Retroperitoneal Adenopathy

What Is A Retroperitoneal Adenopathy?

Swelling behind the lymph nodes located behind the peritoneum is referred to as retroperitoneal adenopathy. The lining between the pelvic and abdominal cavities is known as the parietal peritoneum. What this tells one is that it is swelling of the lymph nodes around the abdominal area.

Patients with this condition need to have a CT scan so that this can be evaluated. This is the only way to practically and conveniently do this. It is interesting to note that even while patients may have normal sized lymph nodes, they could still have metastases or spreading of the cancer.

This poses a problem, as it cannot therefore be assumed that as there is no adenopathy, that metastases is not present. Patients who have nodal involvement have a very high chance of having some cancerous activity. Adding to this confusion, patients could have hyperplastic lymph nodes and there may be no tumor involvement at all.

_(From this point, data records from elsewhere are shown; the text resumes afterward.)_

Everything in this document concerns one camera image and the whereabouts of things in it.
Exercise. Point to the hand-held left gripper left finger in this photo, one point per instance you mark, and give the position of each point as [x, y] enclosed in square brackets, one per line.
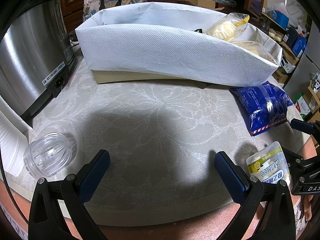
[96, 170]

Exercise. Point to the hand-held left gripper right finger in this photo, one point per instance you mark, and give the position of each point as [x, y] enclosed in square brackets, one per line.
[228, 173]

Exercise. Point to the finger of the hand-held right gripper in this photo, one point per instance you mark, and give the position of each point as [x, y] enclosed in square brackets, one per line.
[295, 156]
[302, 127]

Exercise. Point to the lemon candy pouch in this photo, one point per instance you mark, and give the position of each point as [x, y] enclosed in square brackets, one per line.
[265, 167]

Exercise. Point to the dark blue snack packet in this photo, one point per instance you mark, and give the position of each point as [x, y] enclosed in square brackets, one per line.
[262, 105]

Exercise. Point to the clear ribbed plastic jar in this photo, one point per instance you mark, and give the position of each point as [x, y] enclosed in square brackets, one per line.
[47, 155]

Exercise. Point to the clear bag of yellow noodles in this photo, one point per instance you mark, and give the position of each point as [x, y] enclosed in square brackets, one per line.
[252, 46]

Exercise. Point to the white fabric storage bin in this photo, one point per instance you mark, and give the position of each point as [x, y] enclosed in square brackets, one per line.
[162, 47]

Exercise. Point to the person's right hand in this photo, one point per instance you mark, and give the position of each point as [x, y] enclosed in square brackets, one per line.
[307, 205]

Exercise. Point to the green white carton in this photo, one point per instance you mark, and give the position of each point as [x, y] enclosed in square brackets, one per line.
[302, 105]

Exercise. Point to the black white carton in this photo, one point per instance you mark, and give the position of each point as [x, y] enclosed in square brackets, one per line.
[287, 64]

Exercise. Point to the wooden storage shelf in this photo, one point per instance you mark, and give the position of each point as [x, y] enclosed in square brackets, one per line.
[290, 51]

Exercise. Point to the blue carton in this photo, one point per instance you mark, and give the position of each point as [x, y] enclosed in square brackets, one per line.
[280, 18]
[300, 46]

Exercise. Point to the patterned beige tablecloth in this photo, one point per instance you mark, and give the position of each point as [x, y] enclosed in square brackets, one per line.
[150, 105]

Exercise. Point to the clear yellow-edged snack bag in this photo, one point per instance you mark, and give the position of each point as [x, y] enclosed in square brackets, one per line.
[222, 27]

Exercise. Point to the stainless steel water boiler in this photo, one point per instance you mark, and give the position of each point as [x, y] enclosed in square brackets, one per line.
[27, 55]

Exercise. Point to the clear plastic bag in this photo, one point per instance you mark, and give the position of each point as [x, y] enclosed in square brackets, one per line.
[225, 1]

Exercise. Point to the cardboard box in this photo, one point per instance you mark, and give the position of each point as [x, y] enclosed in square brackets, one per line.
[205, 3]

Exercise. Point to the cartoon print tote bag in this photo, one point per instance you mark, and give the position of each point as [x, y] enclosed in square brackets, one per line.
[110, 0]

CT scanning is however able to detect adenopathy. Furthermore, it is useful in monitoring the results of treatment that has been administered. In the absence of intravenous contrast, it will be very difficult to differentiate between an abdominal aortic aneurysm and large mass of lymphadenopathy of the aorta.

CT scans are also able to display metastatic disease of the abdominal organs as well as the mesenteric regions. Various diseases of the defense system of the body will cause adenopthy to be present. This is where the lymph nodes are swollen.

Therefore, retroperitoneal adenopathy can be as a result of many conditions. It can also be the case that retroperitoneal fibrosis may present with symptoms and this could support the diagnosis. A survey done revealed that out of ten patients there were in fact three different conditions present. Furthermore, it is possible that a CT scan will reveal a mimicking retroperitoneal fibrosis.